Another issue delaying adoption is cost. Even though electricity is relatively expensive in Japan, it currently costs much more to run a plant with hydrogen than to use power from the grid, but the company expects Japanese government and industry efforts to improve supply and distribution to significantly boost the element will make cheaper.
“Our hope is that hydrogen costs will drop, so that we can reach something like 20 yen per cubic meter of hydrogen, and then we will be able to achieve cost parity with the electric grid,” Kawamura said.
Panasonic also expects that Japan’s effort to become carbon neutral by 2050 will increase demand for new energy products. Its fuel cell factory at Kusatsu has produced more than 200,000 Ene-Farm natural gas fuel cells for home use. Commercialized in 2009, the cells extract hydrogen from natural gas, generate power by reacting it with oxygen, heat and store hot water, and provide up to 500 watts of emergency power for eight days in a disaster. Last year, it began selling a pure hydrogen version aimed at commercial users. It wants to sell the fuel cells in the US and Europe because governments there have more aggressive hydrogen cost-cutting measures than Japan.
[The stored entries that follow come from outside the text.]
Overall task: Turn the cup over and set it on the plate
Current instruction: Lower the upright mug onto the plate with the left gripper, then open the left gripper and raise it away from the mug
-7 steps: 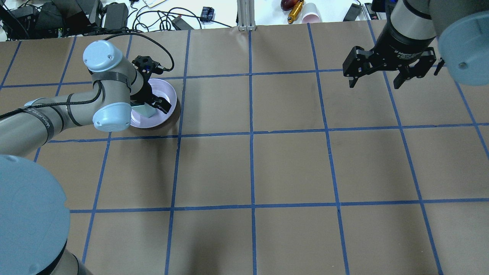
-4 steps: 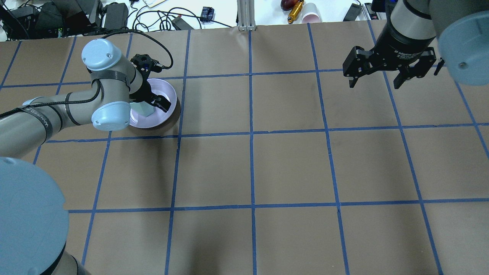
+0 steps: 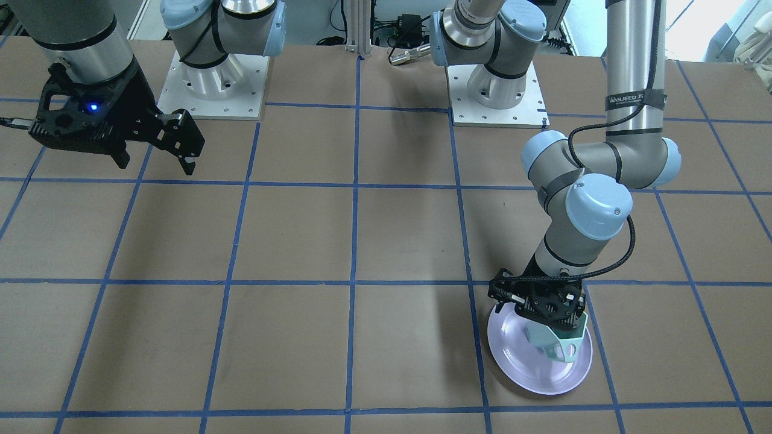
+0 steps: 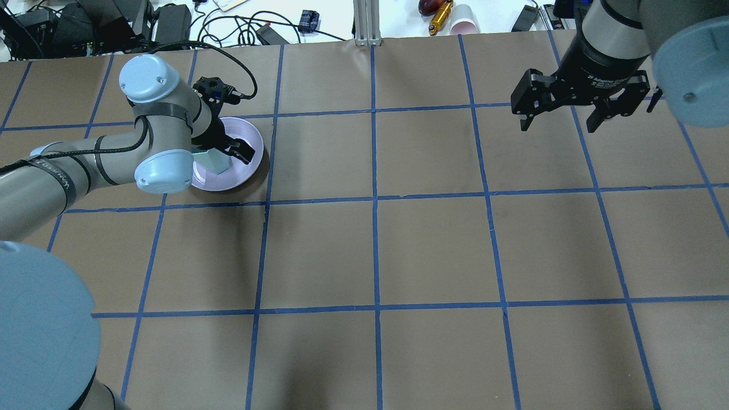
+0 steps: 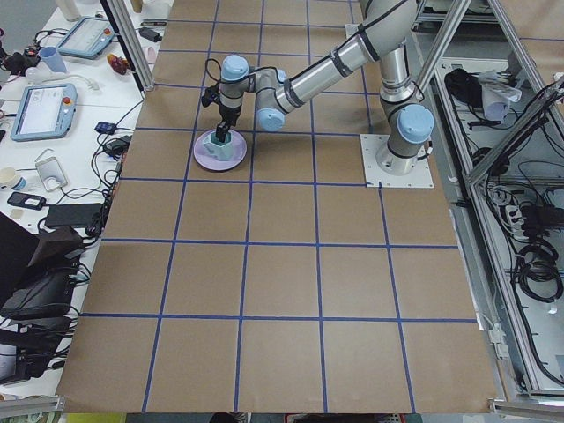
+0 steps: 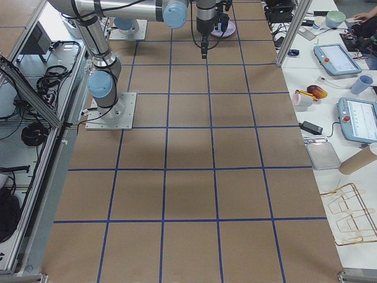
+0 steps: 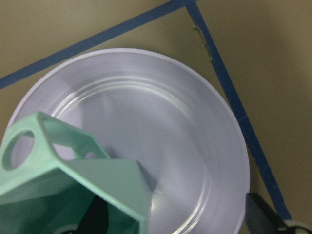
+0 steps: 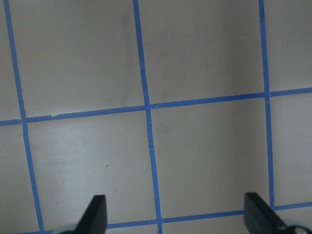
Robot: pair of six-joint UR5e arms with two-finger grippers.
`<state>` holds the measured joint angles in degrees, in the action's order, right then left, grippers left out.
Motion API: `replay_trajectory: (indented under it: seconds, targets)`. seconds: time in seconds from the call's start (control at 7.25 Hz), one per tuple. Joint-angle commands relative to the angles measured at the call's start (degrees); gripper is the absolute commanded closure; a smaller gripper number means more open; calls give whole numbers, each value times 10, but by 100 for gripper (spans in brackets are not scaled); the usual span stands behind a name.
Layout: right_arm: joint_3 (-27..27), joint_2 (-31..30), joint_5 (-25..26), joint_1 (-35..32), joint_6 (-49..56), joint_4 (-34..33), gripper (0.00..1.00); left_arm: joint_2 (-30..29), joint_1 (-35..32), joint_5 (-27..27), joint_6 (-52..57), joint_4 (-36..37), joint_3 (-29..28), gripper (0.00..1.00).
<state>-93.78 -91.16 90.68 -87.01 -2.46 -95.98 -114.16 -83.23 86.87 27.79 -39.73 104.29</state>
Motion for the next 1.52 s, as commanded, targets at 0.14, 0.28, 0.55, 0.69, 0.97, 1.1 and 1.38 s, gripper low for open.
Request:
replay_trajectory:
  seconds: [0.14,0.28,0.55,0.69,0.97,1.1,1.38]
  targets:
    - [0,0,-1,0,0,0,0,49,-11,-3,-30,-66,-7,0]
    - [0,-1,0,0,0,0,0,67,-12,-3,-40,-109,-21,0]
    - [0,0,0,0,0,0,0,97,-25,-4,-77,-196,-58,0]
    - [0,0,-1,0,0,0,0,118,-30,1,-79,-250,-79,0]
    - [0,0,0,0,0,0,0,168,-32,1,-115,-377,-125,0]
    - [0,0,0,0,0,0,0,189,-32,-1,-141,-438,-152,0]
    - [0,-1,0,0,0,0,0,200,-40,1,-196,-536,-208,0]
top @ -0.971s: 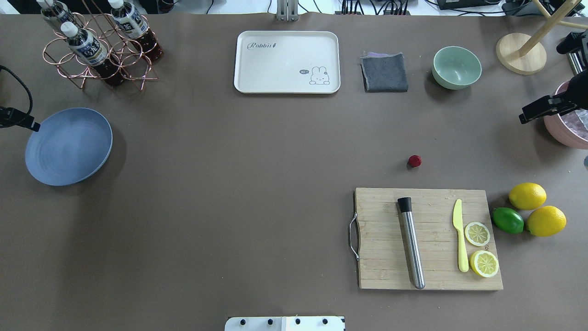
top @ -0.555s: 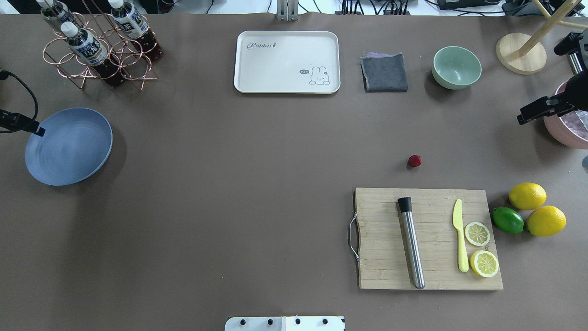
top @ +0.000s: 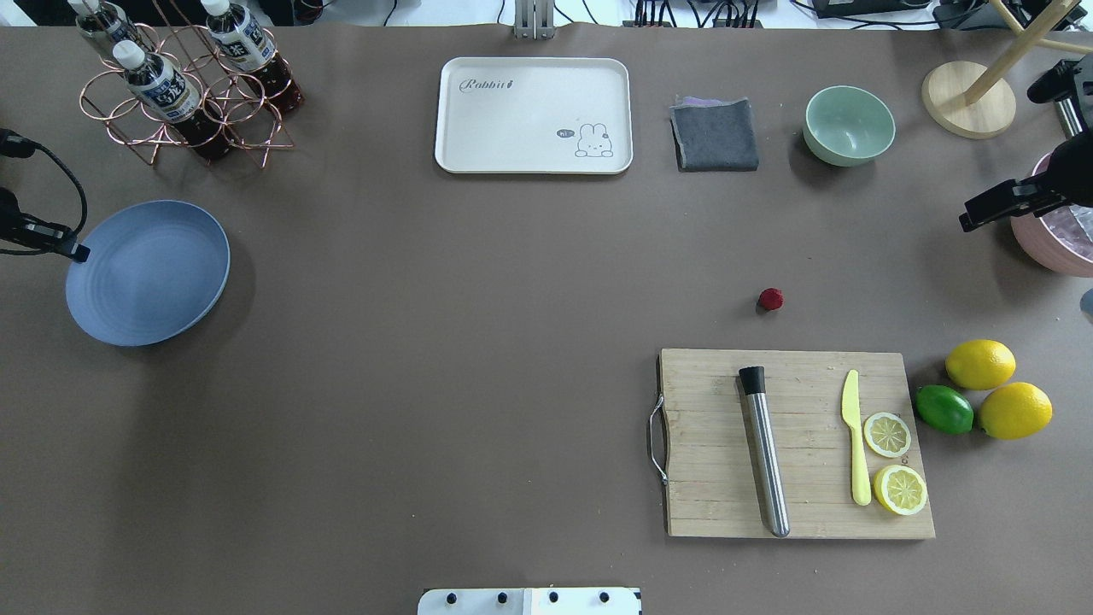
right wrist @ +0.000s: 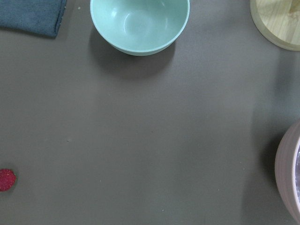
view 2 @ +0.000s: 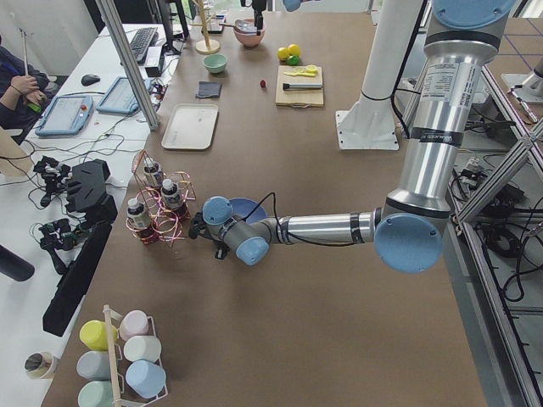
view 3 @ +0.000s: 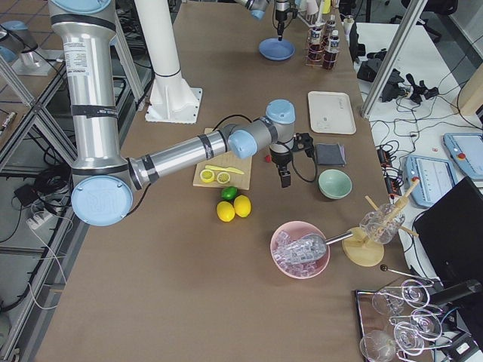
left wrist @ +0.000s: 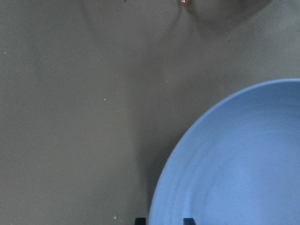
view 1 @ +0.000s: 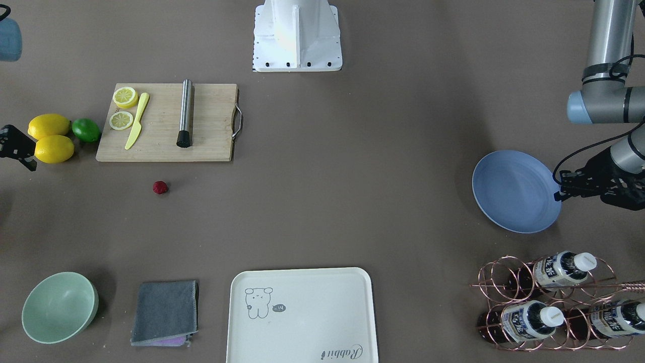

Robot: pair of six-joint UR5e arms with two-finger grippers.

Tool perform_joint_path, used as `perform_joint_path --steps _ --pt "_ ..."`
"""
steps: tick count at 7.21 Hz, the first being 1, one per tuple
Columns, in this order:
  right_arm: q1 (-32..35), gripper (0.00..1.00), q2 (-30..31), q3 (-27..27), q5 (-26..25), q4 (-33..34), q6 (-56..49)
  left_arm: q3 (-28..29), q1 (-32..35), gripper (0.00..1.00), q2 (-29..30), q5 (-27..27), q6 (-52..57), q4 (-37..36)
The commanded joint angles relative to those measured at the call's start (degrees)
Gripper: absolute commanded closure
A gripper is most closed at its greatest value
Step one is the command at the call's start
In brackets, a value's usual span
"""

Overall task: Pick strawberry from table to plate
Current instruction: 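Move the left arm toward the blue plate while the right arm lowers toward the strawberry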

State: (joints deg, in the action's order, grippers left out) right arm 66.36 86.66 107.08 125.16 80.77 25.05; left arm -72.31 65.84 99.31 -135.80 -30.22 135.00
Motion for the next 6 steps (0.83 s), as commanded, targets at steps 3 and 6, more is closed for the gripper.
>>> perform_joint_path --steps 3,6 --pt "0.00 0.00 0.00 -0.12 0.09 0.00 0.00 -13.08 -0.62 1.00 0.10 -2.81 -22.36 -0.26" --pt "-1.31 0.00 -2.88 -0.90 0.27 0.35 0.26 -20.59 -14.90 1.00 5.07 8.31 -42.14 -0.87"
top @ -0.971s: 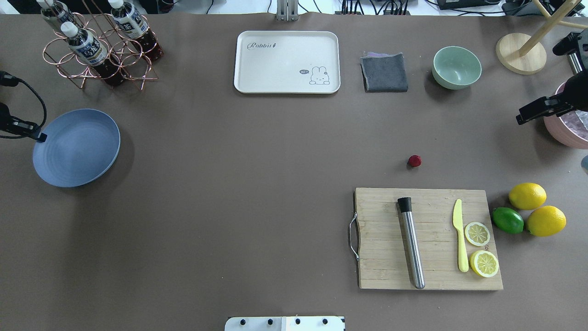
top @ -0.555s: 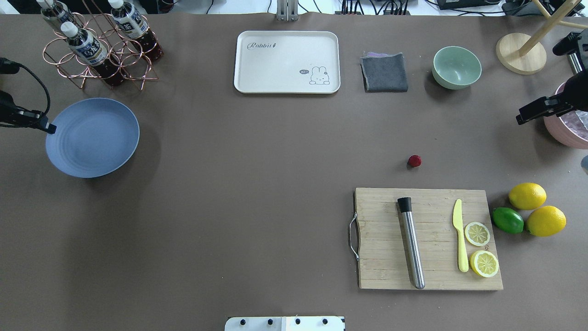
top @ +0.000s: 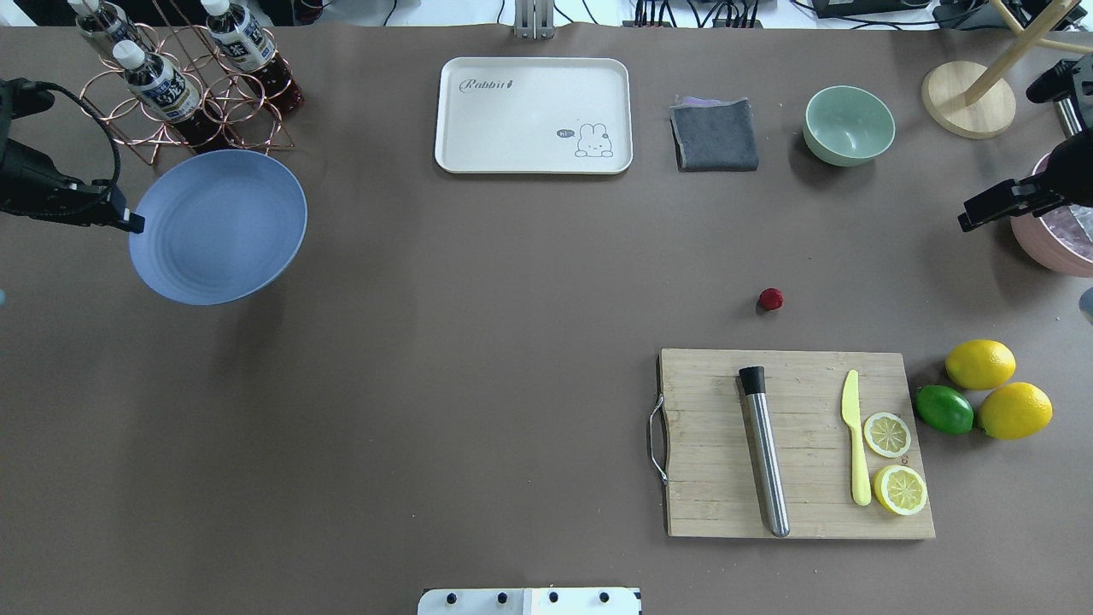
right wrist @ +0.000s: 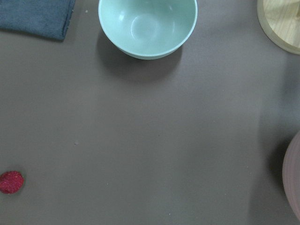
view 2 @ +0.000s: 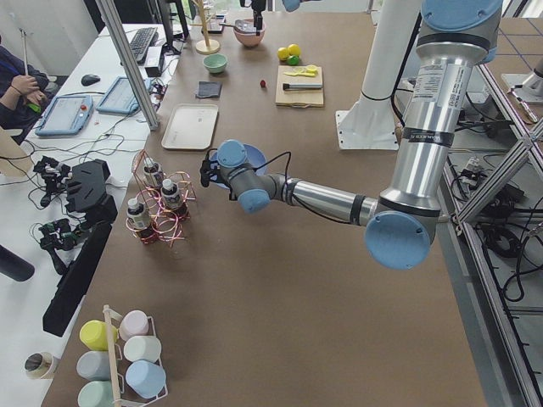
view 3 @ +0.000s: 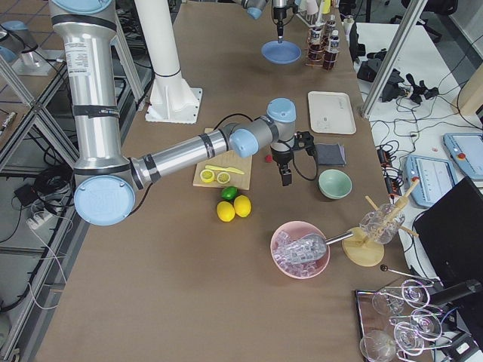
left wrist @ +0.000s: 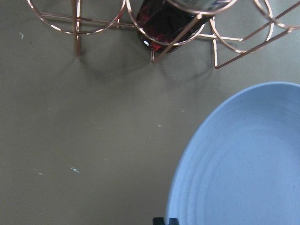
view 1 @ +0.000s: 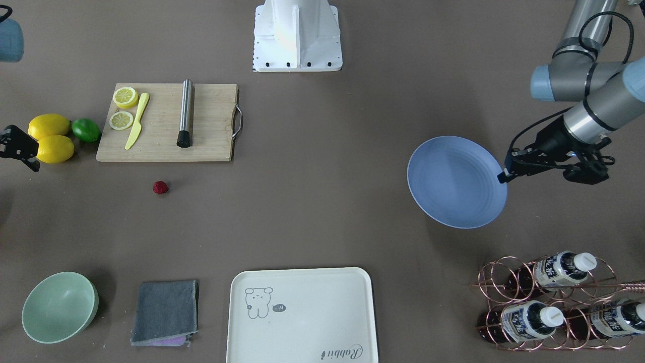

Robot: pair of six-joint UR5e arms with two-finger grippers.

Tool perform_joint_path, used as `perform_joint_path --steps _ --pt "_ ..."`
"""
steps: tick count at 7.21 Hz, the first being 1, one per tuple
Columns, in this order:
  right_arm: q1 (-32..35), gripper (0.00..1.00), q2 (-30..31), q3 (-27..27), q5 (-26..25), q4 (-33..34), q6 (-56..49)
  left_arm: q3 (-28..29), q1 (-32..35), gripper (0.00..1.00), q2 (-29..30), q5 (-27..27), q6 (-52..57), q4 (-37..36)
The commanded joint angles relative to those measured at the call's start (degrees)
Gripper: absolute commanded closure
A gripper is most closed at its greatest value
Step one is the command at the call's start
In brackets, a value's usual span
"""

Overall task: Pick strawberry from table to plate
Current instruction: 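Move the left arm toward the blue plate while the right arm lowers toward the strawberry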

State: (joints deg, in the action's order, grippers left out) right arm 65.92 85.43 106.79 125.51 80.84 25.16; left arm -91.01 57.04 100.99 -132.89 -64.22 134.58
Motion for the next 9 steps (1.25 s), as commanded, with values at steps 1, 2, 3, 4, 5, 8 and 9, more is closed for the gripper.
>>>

In 2021, the US Department of Energy launched a so-called Hydrogen Shot program that aims to reduce the cost of clean hydrogen by 80% to $1 per 1 kilogram over 10 years.
Panasonic does not plan to expand the scope of its H2 Kibou field for now because it wants to see other companies and factories adopt similar energy systems.
It wouldn’t necessarily make economic sense today, says Kawamura, “but we want to start something like this so that it will be ready when the cost of hydrogen drops. Our message is: if we want 100% renewable energy in 2030, then we have to start with something like this now, not in 2030.”